Thanks to environmentalists for asserting rights

Posted: Sunday, January 06, 2008

I'm going to leave the Native corporations out of this because they seem to have a point, and I'm not a member of Southeast Alaska Conservation Council or Lynn Canal Conservation, nor an employee of Coeur Alaska. I can only comment from the outside of an absurd issue, but judging from the mud being slung around, it couldn't hurt to remind everyone, like Jonathan Anderson did a few months ago, that SEACC is a citizens' advocacy group. What "power" the members have is the power of the individuals to petition their government, something we all enjoy. They are a group of concerned local residents working mostly on their own time and their own dime to track issues that the rest of us are too busy or too lazy to keep up on.

Sound off on the important issues at

So what if they get a little money to help them pay their legal fees, bring cases, and maybe pay a few people for their work? Operations like the Kensington Mine can outspend them any day, and as far as being funded by some "outside interests," well, talk to your representative about that one.

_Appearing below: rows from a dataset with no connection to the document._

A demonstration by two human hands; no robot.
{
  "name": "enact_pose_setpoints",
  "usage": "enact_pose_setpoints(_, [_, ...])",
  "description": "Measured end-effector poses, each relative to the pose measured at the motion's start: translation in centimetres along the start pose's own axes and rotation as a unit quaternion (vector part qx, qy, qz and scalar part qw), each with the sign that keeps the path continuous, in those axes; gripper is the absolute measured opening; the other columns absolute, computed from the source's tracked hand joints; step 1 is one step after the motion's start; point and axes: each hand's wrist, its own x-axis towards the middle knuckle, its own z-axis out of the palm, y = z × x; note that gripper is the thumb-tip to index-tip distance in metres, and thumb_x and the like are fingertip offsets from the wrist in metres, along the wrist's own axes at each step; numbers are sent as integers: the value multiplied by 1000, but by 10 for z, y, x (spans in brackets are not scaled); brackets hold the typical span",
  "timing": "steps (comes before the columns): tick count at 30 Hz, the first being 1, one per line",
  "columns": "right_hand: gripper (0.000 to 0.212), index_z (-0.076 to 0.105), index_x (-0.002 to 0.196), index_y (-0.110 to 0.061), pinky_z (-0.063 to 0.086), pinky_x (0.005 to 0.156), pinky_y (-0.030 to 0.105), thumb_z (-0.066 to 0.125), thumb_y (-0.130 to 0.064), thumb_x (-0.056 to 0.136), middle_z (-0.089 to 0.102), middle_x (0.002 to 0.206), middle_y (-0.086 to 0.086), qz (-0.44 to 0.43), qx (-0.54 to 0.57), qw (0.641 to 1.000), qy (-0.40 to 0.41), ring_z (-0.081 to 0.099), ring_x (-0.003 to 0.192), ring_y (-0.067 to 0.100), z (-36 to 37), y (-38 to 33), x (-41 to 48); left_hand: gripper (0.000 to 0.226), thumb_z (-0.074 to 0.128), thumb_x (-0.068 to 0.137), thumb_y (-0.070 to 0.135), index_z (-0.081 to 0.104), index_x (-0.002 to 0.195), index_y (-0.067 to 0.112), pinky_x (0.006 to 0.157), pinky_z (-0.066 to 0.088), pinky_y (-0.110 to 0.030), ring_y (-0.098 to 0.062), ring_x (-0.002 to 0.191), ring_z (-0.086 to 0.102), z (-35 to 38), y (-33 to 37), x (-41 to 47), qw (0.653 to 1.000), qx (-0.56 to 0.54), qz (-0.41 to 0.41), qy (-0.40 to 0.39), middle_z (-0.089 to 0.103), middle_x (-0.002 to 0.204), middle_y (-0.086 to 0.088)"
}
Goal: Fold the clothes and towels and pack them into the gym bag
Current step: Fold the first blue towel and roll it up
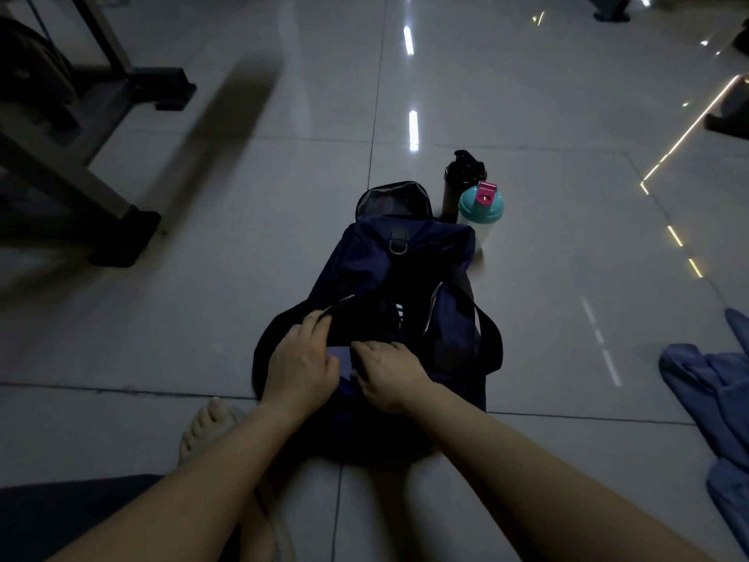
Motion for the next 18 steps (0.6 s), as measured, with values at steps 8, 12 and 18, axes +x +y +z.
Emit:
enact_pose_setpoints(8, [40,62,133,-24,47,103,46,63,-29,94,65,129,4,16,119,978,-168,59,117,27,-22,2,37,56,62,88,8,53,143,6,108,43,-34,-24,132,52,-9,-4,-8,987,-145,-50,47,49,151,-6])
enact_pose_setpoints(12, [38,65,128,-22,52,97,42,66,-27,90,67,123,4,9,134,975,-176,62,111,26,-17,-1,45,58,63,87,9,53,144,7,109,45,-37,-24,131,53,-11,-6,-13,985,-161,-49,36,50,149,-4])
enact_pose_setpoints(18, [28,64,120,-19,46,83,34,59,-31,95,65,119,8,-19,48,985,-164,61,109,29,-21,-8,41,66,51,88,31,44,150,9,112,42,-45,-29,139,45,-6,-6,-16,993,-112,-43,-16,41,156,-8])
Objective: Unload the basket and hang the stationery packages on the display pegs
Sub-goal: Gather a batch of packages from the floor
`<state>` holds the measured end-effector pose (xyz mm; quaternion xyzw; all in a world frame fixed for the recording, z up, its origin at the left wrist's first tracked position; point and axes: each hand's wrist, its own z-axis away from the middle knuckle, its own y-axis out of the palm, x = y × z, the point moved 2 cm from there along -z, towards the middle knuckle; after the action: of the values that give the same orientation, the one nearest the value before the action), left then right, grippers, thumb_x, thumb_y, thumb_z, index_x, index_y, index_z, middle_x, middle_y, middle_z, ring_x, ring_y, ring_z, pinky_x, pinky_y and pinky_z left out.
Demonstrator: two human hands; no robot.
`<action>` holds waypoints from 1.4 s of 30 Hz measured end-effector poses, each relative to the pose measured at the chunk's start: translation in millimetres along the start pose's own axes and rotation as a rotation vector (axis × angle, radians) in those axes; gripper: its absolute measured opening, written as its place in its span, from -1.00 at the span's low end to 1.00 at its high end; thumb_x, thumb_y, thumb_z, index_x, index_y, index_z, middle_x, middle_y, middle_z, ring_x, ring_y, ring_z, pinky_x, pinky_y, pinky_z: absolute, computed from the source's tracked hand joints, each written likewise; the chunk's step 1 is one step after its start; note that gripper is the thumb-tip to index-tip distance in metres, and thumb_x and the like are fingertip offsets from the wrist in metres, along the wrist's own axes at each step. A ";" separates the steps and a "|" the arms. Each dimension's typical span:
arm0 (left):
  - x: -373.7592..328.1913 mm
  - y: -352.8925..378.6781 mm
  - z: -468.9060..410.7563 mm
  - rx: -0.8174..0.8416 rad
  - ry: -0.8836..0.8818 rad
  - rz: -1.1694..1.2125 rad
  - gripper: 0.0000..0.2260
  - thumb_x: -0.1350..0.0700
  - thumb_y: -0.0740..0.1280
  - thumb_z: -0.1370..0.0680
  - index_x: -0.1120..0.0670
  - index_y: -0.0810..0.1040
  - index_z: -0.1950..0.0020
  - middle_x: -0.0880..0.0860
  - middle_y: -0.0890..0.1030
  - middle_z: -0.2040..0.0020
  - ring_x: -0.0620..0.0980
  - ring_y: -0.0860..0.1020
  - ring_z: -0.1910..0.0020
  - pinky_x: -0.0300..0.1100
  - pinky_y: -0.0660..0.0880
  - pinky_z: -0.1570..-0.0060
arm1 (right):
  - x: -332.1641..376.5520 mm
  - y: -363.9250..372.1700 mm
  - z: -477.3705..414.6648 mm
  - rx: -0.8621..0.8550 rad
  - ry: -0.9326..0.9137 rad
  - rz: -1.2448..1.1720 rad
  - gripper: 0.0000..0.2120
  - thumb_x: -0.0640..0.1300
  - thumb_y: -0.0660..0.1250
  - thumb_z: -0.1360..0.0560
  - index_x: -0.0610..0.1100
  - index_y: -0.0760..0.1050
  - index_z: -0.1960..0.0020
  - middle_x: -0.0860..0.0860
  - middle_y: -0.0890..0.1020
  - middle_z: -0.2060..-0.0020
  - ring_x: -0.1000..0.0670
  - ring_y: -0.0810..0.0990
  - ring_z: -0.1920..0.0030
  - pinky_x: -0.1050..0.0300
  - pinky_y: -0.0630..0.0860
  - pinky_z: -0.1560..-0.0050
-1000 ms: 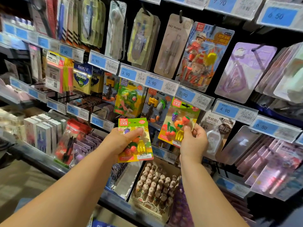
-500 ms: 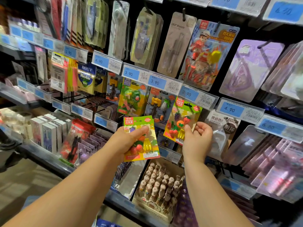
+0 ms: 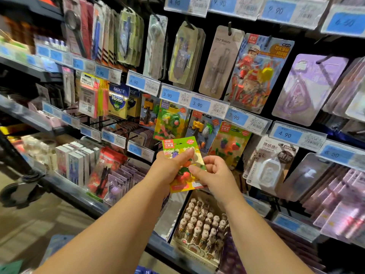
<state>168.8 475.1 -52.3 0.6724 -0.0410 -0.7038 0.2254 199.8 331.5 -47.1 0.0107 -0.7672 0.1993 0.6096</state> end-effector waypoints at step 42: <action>0.5 -2.3 -5.5 -0.065 0.043 -0.017 -0.87 0.02 0.40 -0.55 0.07 0.57 0.01 0.07 0.65 0.13 -0.05 0.57 0.41 -0.13 0.56 0.32 | -21.4 -43.9 -8.8 -0.571 -0.083 -0.054 -0.72 -0.04 0.30 -0.58 0.04 0.29 -0.23 0.24 0.43 0.00 0.14 0.50 0.00 -0.09 0.53 -0.13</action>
<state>173.5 478.3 -54.1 0.6801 -0.0078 -0.6920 0.2421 224.8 289.1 -52.9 -0.1329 -0.8159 -0.0419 0.5611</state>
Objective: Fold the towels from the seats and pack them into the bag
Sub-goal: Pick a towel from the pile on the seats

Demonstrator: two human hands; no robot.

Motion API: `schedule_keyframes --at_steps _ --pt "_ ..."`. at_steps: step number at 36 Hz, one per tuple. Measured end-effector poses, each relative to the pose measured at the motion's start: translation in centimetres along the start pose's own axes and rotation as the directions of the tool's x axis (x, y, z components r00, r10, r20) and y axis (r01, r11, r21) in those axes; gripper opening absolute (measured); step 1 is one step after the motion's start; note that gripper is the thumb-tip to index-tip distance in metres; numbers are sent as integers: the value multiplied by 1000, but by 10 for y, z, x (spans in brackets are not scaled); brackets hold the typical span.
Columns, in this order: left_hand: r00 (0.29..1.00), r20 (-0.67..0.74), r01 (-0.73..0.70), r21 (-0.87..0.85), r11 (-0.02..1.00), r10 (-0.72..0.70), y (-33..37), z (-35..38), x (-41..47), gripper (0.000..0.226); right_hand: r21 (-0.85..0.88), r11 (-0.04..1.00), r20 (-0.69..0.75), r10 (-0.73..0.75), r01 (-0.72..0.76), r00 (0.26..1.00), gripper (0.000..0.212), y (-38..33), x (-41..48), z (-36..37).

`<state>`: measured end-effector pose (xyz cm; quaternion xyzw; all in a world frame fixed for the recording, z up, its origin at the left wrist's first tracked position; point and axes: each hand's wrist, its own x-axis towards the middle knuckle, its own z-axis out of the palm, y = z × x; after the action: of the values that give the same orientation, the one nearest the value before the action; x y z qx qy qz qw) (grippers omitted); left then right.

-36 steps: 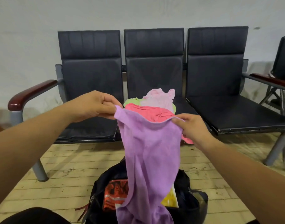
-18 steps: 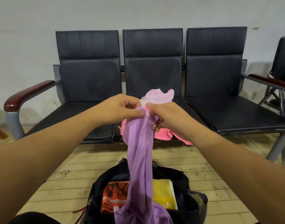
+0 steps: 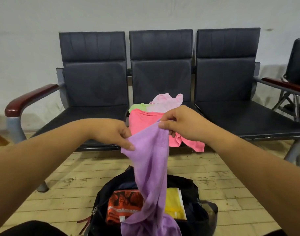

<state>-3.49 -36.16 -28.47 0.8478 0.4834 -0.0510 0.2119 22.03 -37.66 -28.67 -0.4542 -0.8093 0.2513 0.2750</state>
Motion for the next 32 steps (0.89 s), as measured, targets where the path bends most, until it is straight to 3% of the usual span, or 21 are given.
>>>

Who did the Native corporations have deals with? They had agreements with Kensington. Who should have brought them to the table in discussions with SEACC? Kensington. Did they forget? That's hard to believe. Maybe they were left out deliberately so that SEACC and LCC could swallow their poisoned pill and be forced into something they didn't agree on.

Those letter writers protesting the all-powerful SEACC should thank them for paying attention. Try Googling "mining environmental disasters" and reading some of the 1,300,000 results, many of them recent, and you will understand why we have an environmentalist movement. Coeur D'alene Mines, Kensington's parent company, has made its share of mistakes. Do you really want to curb the ability of citizens to petition the courts; or, like the mining industry, to do away completely with the environmental movement? Now that would be shooting ourselves in the foot.

The mining industry's got a poor track record. Before allowing them to operate in a sensitive area, to impact our renewable resources, I think it's a good idea to do what we can to make sure there are no more mistakes.

Thank you, SEACC and LCC, for asserting the rights that some of us seem happy to do without.